### Assigned task:
Please return the records below exactly as they stand.

(Records from a collection)
# # # # #

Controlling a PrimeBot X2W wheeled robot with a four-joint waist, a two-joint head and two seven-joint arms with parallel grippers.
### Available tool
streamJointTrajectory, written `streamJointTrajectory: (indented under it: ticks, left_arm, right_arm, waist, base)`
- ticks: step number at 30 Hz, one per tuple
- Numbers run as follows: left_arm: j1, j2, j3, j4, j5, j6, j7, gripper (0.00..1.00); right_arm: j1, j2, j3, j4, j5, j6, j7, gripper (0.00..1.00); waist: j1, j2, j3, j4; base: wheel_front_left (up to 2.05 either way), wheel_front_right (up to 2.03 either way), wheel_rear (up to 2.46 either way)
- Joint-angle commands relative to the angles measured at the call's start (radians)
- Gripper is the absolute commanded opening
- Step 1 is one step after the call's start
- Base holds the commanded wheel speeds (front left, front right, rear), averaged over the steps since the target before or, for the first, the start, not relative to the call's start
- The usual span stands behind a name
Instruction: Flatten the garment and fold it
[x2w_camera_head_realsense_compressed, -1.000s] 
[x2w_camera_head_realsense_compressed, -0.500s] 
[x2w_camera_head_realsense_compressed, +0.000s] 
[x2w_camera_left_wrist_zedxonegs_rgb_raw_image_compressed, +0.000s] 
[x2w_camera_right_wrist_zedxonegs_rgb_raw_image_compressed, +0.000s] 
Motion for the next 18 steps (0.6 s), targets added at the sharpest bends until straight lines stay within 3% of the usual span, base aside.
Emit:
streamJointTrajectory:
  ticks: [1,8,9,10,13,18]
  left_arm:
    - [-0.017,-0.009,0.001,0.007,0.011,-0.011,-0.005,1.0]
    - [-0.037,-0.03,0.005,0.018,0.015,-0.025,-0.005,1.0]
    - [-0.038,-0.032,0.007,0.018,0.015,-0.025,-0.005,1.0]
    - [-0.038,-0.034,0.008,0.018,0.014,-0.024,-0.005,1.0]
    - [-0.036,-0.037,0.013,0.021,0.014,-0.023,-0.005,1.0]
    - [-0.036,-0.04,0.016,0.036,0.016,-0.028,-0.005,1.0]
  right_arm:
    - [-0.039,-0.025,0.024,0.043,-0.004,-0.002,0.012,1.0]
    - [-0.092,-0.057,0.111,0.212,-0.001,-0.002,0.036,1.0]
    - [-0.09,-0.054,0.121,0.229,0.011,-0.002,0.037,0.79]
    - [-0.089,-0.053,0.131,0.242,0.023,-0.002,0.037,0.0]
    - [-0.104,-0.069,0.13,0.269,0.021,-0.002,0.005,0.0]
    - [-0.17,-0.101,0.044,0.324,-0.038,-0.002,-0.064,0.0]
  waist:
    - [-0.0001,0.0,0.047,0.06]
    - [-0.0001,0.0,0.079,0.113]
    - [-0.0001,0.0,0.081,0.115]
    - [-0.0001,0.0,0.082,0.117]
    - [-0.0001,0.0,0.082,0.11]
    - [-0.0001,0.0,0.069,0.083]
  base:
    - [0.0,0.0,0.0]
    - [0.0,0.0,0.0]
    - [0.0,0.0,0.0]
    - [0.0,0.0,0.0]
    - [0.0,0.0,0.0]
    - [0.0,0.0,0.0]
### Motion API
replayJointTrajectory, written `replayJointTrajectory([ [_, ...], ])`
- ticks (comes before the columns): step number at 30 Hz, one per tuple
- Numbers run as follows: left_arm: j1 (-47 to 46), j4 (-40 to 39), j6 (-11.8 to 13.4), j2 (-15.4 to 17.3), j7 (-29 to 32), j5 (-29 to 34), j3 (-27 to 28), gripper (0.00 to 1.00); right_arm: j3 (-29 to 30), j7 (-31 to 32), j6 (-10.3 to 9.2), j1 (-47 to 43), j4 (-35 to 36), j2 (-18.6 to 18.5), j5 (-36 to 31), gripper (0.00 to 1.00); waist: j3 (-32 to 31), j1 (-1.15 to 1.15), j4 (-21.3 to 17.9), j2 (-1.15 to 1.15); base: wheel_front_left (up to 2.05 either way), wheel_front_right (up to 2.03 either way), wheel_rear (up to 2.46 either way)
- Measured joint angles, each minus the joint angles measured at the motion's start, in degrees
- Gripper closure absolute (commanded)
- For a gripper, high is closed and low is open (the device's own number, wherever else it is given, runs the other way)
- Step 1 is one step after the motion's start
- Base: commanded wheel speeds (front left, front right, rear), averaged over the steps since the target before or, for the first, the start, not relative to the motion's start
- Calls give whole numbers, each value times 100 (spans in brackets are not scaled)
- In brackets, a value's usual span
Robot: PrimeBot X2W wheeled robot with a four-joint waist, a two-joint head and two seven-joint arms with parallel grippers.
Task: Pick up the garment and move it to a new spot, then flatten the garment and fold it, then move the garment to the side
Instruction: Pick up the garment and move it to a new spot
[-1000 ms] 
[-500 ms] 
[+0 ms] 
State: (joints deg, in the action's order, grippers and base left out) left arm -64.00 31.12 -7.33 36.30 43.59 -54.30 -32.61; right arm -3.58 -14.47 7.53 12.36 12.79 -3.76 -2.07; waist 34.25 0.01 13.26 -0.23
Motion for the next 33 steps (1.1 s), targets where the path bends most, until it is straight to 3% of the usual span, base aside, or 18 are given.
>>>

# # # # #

### Answer below:
Controlling a PrimeBot X2W wheeled robot with a four-joint waist, a two-joint head and two seven-joint arms with parallel grippers.
### Available tool
streamJointTrajectory, written `streamJointTrajectory: (indented under it: ticks, left_arm, right_arm, waist, base)`
- ticks: step number at 30 Hz, one per tuple
- Numbers run as follows: left_arm: j1, j2, j3, j4, j5, j6, j7, gripper (0.00..1.00); right_arm: j1, j2, j3, j4, j5, j6, j7, gripper (0.00..1.00); waist: j1, j2, j3, j4; base: wheel_front_left (up to 2.05 either way), wheel_front_right (up to 2.03 either way), wheel_rear (up to 2.46 either way)
- Joint-angle commands relative to the angles measured at the call's start (radians)
- Gripper is the absolute commanded opening
- Step 1 is one step after the call's start
- Base holds the commanded wheel speeds (front left, front right, rear), averaged over the steps since the target before or, for the first, the start, not relative to the call's start
- The usual span stands behind a name
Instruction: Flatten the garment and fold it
[x2w_camera_head_realsense_compressed, -1.000s] 
[x2w_camera_head_realsense_compressed, -0.500s] 
[x2w_camera_head_realsense_compressed, +0.000s] 
[x2w_camera_left_wrist_zedxonegs_rgb_raw_image_compressed, +0.000s] 
[x2w_camera_right_wrist_zedxonegs_rgb_raw_image_compressed, +0.000s] 
Motion for the next 18 steps (0.6 s), targets added at the sharpest bends until straight lines stay within 3% of the usual span, base aside.
Emit:
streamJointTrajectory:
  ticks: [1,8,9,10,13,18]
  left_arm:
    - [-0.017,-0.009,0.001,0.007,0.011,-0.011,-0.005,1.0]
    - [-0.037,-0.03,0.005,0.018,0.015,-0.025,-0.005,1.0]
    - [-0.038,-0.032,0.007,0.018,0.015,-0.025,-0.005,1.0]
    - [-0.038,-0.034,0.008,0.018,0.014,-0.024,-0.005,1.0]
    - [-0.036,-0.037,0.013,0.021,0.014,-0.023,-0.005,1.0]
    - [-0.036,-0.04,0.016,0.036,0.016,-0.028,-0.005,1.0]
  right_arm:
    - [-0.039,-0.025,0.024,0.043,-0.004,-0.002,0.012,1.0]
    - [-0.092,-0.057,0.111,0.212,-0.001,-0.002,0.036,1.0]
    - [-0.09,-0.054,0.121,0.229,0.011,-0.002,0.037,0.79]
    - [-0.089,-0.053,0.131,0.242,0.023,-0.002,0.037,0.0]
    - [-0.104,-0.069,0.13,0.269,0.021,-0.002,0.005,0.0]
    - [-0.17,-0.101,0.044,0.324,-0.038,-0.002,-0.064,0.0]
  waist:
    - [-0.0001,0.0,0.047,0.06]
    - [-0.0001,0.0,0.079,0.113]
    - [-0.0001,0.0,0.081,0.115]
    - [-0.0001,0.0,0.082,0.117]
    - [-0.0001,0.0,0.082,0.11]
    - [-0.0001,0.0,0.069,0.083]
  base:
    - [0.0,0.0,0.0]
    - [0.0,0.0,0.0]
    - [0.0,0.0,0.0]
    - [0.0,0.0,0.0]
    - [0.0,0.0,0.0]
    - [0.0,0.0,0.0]
### Motion API
replayJointTrajectory, written `replayJointTrajectory([ [_, ...], ])`
- ticks (comes before the columns): step number at 30 Hz, one per tuple
- Numbers run as follows: left_arm: j1 (-47 to 46), j4 (-40 to 39), j6 (-11.8 to 13.4), j2 (-15.4 to 17.3), j7 (-29 to 32), j5 (-29 to 34), j3 (-27 to 28), gripper (0.00 to 1.00); right_arm: j3 (-29 to 30), j7 (-31 to 32), j6 (-10.3 to 9.2), j1 (-47 to 43), j4 (-35 to 36), j2 (-18.6 to 18.5), j5 (-36 to 31), gripper (0.00 to 1.00); waist: j3 (-32 to 31), j1 (-1.15 to 1.15), j4 (-21.3 to 17.9), j2 (-1.15 to 1.15); base: wheel_front_left (up to 2.05 either way), wheel_front_right (up to 2.03 either way), wheel_rear (up to 2.46 either way)
- Measured joint angles, each minus the joint angles measured at the motion's start, in degrees
- Gripper closure absolute (commanded)
- For a gripper, high is closed and low is open (the device's own number, wherever else it is given, runs the other way)
- Step 1 is one step after the motion's start
- Base: commanded wheel speeds (front left, front right, rear), averaged over the steps since the target before or, for the first, the start, not relative to the motion's start
- Calls give whole numbers, each value times 100 (spans in brackets are not scaled)
- In brackets, a value's usual span
Robot: PrimeBot X2W wheeled robot with a four-joint waist, a two-joint head and two seven-joint arms with parallel grippers.
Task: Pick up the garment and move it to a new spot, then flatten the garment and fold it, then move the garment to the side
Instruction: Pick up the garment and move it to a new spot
[-1000 ms] 
[-500 ms] 
[+0 ms] 
State: (joints deg, in the action's order, grippers and base left out) left arm -64.00 31.12 -7.33 36.30 43.59 -54.30 -32.61; right arm -3.58 -14.47 7.53 12.36 12.79 -3.76 -2.07; waist 34.25 0.01 13.26 -0.23
Motion for the next 33 steps (1.1 s), targets where the path bends most, until it is straight to 3% of the usual span, base aside, or 18 are given.
>>>

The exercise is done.